GE follows the lead of IBM in allowing the deployment of Macs to its end users and has pointed to the lower maintenance costs and decreased IT support staff costs over the life of an Apple device.

Last year, the company claimed that only five percent of its Mac user base called a helpdesk, compared to 40 percent of Windows users. The company has a team of only five administrators overseeing over 90,000 Macs, with a TCO of a Mac over four years of US$273, compared to $543 of a comparable Windows PC installation.

Figures like those may have been available for many years, but it is thought that many IT managers did not act on them for several reasons:

  • Legacy and embedded systems relied on Windows desktop-based installations.
  • Initial purchase costs: Macs are more expensive than their Windows PC counterparts, byte for byte.
  • Staff training costs: end users would need retraining to use their new desktop OSes.
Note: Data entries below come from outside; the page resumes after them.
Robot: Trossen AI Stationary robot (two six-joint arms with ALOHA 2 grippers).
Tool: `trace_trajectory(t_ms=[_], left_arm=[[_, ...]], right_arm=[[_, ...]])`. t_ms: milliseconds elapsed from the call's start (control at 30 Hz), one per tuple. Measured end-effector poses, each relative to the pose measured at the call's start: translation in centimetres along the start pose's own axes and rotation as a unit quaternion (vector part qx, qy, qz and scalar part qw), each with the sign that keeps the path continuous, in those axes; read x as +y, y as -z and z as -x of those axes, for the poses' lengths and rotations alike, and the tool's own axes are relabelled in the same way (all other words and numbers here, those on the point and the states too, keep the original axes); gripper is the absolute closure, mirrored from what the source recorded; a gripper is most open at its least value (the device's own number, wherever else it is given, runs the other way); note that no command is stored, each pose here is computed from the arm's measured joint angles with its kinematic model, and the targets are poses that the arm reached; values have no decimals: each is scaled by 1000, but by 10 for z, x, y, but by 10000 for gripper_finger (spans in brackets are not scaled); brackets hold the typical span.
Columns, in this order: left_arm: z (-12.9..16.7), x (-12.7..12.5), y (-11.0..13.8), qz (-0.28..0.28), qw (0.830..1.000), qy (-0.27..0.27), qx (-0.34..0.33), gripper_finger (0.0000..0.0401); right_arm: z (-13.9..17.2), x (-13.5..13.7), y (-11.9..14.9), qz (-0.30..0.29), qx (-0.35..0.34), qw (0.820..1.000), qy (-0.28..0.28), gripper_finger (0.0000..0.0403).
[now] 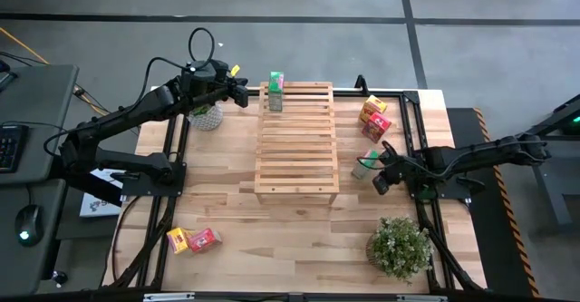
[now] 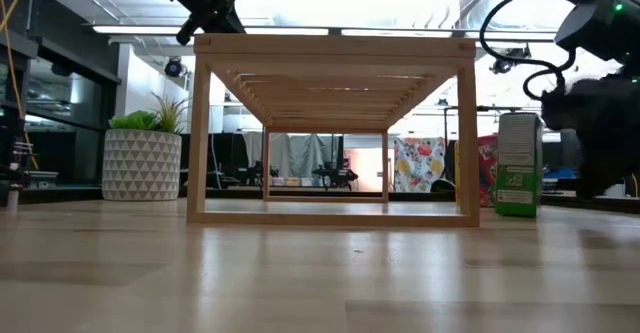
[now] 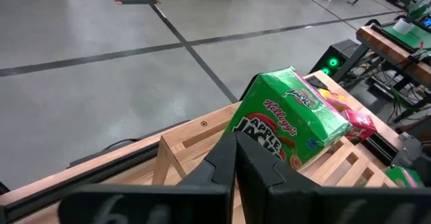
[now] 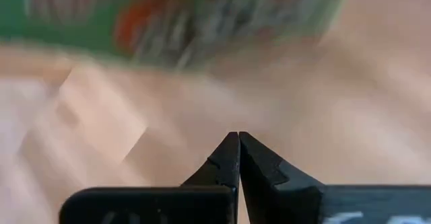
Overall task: Stack cereal on shelf
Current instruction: Put the right green cereal box on the shelf and align with the other green cereal box
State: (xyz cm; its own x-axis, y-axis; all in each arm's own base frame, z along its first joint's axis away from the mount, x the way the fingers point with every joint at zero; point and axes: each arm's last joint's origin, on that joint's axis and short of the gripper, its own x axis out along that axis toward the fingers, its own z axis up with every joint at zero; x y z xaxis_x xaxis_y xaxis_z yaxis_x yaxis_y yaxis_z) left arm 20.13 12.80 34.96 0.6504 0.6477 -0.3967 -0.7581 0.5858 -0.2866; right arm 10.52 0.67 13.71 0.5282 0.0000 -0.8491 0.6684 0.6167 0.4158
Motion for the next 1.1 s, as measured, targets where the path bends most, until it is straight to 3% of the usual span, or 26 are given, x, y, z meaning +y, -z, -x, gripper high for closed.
trace_trajectory(t_ms=[233, 400, 533, 667, 733, 867, 967, 1100], left_arm=[[0, 0, 0, -5, 1000, 0, 1, 401], [0, 0, 0, -9, 1000, 0, 1, 401], [0, 0, 0, -9, 1000, 0, 1, 401], [0, 0, 0, -9, 1000, 0, 1, 401], [0, 0, 0, -9, 1000, -1, 1, 401], [0, 0, 0, -4, 1000, 0, 1, 401], [0, 0, 0, -3, 1000, -1, 1, 401], [0, 0, 0, -4, 1000, 0, 1, 401]], right_arm=[[22, 17, 4, -6, 126, 990, -56, 403], [63, 55, -3, 58, 191, 961, -193, 403], [105, 90, -22, 108, 85, 941, -310, 403], [150, 110, -45, 146, -82, 919, -357, 403], [172, 114, -57, 151, -143, 915, -345, 401], [199, 116, -73, 164, -146, 944, -245, 364], [206, 121, -85, 204, -110, 960, -160, 301], [201, 133, -104, 279, -44, 958, -56, 191]])
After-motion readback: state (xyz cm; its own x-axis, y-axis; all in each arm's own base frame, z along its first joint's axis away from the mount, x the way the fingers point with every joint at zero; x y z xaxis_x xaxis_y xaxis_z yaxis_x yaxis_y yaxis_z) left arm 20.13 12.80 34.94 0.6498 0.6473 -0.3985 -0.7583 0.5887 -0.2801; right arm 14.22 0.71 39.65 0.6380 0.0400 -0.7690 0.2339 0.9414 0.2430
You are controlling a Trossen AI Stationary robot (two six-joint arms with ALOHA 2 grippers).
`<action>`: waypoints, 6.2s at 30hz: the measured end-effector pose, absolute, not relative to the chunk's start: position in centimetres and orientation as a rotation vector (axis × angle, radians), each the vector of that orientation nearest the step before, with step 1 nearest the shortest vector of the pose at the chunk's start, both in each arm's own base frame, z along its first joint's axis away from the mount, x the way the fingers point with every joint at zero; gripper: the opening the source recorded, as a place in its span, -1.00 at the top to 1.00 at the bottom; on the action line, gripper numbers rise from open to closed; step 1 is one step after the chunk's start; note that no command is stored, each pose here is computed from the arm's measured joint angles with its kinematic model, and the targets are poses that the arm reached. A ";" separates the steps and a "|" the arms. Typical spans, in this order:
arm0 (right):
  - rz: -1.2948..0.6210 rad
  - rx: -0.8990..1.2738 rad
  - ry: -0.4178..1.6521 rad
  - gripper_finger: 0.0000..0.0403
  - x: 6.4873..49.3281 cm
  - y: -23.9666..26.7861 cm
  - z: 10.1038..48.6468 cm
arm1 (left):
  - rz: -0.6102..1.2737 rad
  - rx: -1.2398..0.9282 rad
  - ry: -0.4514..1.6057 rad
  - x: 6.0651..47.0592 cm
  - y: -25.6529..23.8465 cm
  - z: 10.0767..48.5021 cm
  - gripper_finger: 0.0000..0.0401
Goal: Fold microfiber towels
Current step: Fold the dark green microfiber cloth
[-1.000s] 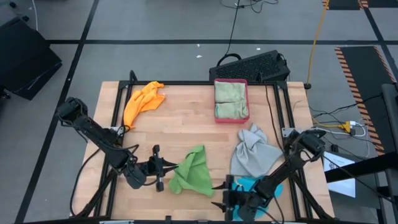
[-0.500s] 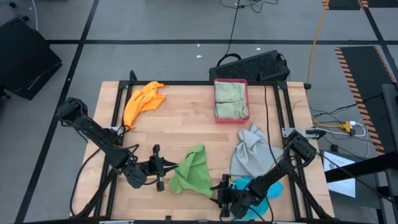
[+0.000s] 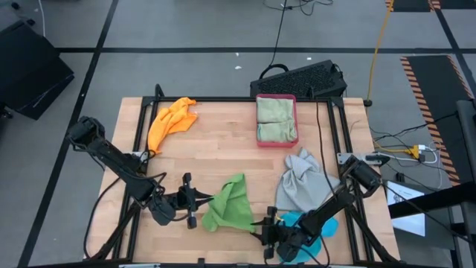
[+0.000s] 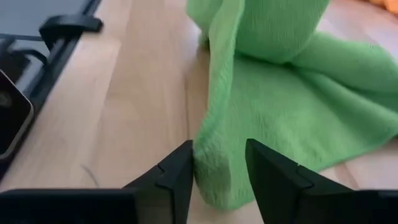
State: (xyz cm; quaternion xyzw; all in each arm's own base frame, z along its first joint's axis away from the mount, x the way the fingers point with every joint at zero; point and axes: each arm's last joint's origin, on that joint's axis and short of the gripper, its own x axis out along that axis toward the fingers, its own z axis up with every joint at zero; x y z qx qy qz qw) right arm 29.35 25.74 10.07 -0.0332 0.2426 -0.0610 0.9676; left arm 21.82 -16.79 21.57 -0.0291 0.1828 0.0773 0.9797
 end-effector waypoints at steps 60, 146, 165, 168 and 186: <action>0.283 0.022 0.782 0.98 30.6 21.5 15.1 | 0.008 0.471 0.739 20.0 -19.9 12.4 0.01; -0.243 -0.352 0.652 0.09 29.3 26.6 9.4 | 0.181 0.198 0.741 21.7 -16.3 15.3 0.97; -0.180 -0.451 0.632 0.54 29.1 26.7 12.1 | 0.179 0.186 0.744 21.7 -16.3 15.3 0.98; -0.175 -0.464 0.634 0.56 29.1 26.7 12.1 | 0.180 0.183 0.744 21.7 -16.3 15.3 0.96; -0.106 -0.425 0.674 0.78 28.9 27.0 11.9 | 0.180 0.183 0.744 21.7 -16.3 15.3 0.95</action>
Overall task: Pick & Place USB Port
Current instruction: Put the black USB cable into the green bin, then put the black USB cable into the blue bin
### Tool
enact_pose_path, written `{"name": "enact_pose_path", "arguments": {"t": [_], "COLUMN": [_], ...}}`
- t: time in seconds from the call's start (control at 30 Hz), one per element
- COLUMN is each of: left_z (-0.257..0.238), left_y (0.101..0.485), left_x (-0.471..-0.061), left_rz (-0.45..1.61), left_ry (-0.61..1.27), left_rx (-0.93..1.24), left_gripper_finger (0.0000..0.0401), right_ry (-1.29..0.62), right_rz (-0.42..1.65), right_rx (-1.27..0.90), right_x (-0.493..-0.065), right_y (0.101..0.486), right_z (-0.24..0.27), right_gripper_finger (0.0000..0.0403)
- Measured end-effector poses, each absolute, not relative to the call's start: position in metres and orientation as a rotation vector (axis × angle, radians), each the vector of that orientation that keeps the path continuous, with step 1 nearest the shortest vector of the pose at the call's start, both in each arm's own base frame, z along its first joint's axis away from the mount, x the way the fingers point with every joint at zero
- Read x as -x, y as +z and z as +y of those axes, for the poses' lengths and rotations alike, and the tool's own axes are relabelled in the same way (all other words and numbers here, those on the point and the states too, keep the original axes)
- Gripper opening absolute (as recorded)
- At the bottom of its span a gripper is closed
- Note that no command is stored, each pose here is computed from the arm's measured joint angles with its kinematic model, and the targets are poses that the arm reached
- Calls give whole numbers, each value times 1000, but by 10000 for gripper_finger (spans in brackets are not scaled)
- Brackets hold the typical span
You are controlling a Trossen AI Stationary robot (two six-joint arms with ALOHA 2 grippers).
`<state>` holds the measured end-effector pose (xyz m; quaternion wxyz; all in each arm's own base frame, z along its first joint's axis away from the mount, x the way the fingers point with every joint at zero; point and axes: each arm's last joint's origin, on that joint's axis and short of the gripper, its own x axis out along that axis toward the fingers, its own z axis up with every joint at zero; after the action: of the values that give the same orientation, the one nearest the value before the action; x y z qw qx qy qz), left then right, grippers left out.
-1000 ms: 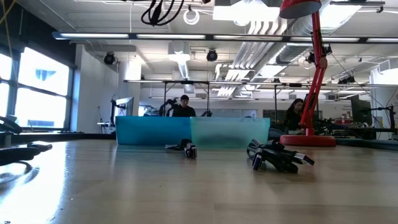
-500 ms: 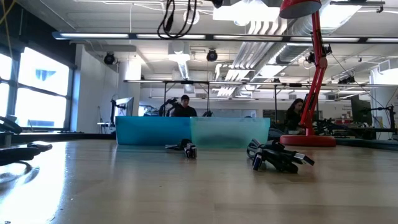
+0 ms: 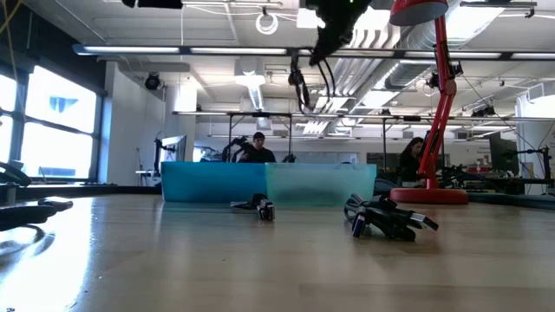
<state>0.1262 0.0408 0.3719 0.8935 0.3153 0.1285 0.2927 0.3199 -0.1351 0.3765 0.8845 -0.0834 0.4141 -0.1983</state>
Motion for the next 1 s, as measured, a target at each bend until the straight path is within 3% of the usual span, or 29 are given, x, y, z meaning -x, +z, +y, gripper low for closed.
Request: {"name": "enact_pose_path", "arguments": {"t": [0.63, 1.0], "left_z": [39, 38], "left_y": [351, 348], "left_x": [-121, -120], "left_rz": [451, 476], "left_ry": [511, 488], "left_rx": [-586, -570], "left_gripper_finger": [140, 140], "right_ry": [-190, -275], "right_rz": [1246, 1203], "right_rx": [-86, -68], "right_x": [-368, -370], "right_y": [253, 258], "right_z": [-169, -171], "right_gripper_finger": [9, 151]}}
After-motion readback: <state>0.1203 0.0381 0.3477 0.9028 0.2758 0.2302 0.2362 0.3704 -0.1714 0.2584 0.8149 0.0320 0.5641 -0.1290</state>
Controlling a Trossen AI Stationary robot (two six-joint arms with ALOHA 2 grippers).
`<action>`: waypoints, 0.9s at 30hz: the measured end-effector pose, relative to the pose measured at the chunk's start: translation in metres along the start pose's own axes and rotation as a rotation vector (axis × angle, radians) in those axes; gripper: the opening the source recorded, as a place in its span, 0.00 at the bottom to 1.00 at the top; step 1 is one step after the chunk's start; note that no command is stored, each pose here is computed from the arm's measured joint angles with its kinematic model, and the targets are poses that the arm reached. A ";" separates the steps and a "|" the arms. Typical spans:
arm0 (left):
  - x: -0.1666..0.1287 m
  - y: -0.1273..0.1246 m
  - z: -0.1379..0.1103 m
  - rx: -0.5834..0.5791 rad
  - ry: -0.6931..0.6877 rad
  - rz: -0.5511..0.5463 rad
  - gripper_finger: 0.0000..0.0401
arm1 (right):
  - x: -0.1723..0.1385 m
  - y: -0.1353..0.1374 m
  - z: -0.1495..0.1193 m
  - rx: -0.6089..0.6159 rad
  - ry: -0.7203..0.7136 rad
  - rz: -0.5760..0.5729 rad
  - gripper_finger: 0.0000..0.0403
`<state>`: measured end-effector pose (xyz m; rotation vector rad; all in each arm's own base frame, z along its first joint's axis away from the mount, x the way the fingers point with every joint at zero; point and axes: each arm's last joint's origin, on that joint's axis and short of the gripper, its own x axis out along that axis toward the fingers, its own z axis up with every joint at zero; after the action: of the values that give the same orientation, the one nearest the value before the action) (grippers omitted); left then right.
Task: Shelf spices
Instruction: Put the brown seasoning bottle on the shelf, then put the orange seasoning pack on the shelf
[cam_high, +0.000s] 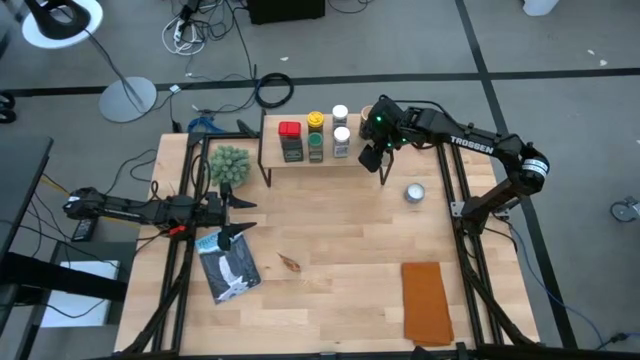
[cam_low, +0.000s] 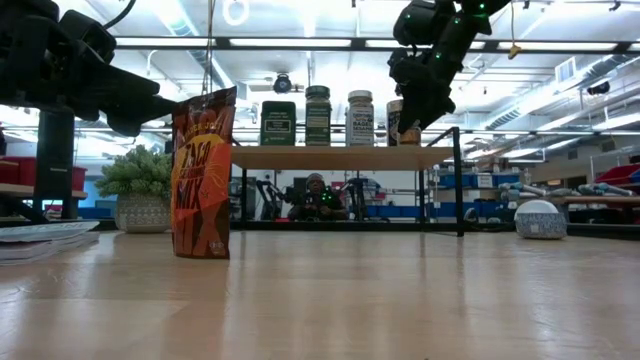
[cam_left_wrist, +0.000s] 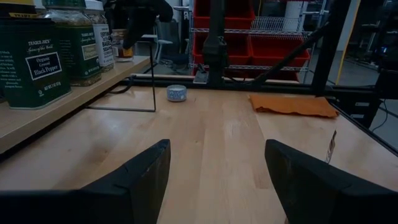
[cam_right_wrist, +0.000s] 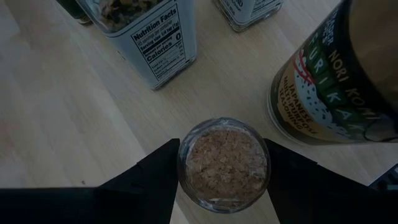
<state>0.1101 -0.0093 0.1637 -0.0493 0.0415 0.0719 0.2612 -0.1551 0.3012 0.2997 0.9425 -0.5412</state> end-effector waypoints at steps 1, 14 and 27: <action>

Cynics among the pro-Apple camp also point to what they perceived as territorialism: CTOs, with an eye on their workplace real estate and remit (not the bottom line), were opting for deployments which increased the IT department’s power and scope. More staff and more systems were needed to support an inferior operating system!

Whether or not that was true is debatable, but time has a habit of altering situations in unforeseen ways. Undercurrents emanating from consumer tech have influenced enterprise IT in recent years, making the objections, above, to Apple in the enterprise less significant.

Apple’s ubiquity in the consumer market has made the need for staff retraining in the Apple “experience” less important, especially as the desktop Mac OS and handheld iOS have drawn much closer in recent releases, in terms of user experience and usage “vocabulary”. The Apple walled garden is no longer an exotic luxury, it’s everyday normalcy for many.

Additionally, as more critical infrastructure moves to the cloud, the web browser and the standalone smartphone app have become the standard working interfaces, not the OS-based locally-installed application. Even Microsoft’s Office suite, the mainstay of the enterprise end user, is now web-based in its “365” incarnation.

While it’s difficult to point at a single direction that a company as large as Microsoft is headed, its position as the US’s fastest growing cloud infrastructure provider leaves little doubt as to a certain momentum developing.

In the desktop space, Microsoft’s malware-esque insistence on Windows 10 upgrades pestering end users has been a source of massive annoyance to IT administrators around the globe. The use of the update/security channel on endpoints’ operating systems for a marketing drive is as dubious as it is resented by IT professionals.

Satya Nadella

Satya Nadella, Microsoft CEO, is moving his company’s focus to the cloud, rather than the desktop or server room. Source: Google

And at the same time that Microsoft seems to be taking its eye off the desktop operating system, Apple’s laptop design and positioning as a desirable luxury, rather than a computing workhorse, continue to influence users.

Additionally, iOS 11 arguably turns the latest iPads into powerful workplace computers, achieving the laptop/tablet morphosis that the Surface fails to achieve convincingly.

Of course, Apple desktops, laptops and iOS devices remain more expensive than their Windows- or Android-based competitors, but if that extra capital cost can be recouped, on aggregate, in terms of TCO, and staff are more than happy to switch to Apple, Microsoft’s dominance of the enterprise endpoint may be at a turning point.